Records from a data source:

((

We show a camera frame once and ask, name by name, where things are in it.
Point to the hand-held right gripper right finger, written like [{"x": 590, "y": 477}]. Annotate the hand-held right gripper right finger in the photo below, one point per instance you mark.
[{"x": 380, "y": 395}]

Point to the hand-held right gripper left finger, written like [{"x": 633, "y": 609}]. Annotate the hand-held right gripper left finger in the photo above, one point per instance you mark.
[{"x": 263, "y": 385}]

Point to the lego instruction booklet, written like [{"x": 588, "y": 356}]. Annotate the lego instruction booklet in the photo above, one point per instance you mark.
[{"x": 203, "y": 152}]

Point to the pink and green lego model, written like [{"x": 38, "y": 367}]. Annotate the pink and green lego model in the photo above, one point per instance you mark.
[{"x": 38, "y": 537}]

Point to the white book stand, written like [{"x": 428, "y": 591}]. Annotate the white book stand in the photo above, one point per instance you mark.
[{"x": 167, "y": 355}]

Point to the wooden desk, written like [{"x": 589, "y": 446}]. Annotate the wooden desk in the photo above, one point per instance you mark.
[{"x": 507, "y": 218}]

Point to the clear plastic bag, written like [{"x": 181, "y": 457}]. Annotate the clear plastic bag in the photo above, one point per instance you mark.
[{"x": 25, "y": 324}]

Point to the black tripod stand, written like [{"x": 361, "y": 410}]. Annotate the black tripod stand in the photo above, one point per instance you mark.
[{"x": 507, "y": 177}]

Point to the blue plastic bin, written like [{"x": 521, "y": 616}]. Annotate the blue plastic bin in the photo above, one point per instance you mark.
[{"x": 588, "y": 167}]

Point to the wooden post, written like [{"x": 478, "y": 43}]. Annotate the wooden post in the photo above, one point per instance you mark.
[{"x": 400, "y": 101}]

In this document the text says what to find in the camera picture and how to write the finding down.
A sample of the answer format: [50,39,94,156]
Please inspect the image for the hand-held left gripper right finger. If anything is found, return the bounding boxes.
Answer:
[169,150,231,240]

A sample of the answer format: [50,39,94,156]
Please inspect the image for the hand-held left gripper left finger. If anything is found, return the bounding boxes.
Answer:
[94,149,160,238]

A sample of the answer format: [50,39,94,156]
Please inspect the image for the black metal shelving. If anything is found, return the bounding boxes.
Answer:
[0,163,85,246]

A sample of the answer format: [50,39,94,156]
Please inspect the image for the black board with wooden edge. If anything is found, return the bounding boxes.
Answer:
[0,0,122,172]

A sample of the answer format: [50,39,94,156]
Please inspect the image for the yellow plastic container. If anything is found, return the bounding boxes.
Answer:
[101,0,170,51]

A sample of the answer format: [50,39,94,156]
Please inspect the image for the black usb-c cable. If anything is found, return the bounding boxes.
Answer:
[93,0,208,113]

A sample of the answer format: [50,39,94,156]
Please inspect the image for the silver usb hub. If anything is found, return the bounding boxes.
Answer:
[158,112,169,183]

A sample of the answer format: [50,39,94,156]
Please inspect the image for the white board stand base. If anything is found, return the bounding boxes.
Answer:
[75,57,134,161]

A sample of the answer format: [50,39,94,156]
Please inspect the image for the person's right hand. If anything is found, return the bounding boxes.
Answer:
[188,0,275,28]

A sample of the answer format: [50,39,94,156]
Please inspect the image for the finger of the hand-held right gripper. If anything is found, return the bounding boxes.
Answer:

))

Aim of the task:
Take the line containing "Please inspect the image for the person's" as the first line and the last line of the data above as the final one. Write out these lines and all between them exactly.

Exercise solution:
Please inspect the image for the person's right hand. If anything is found, return the bounding boxes.
Answer:
[188,0,275,28]

A sample of the answer format: [50,39,94,156]
Please inspect the image for the finger of the hand-held right gripper. If anything is found, return the bounding boxes.
Answer:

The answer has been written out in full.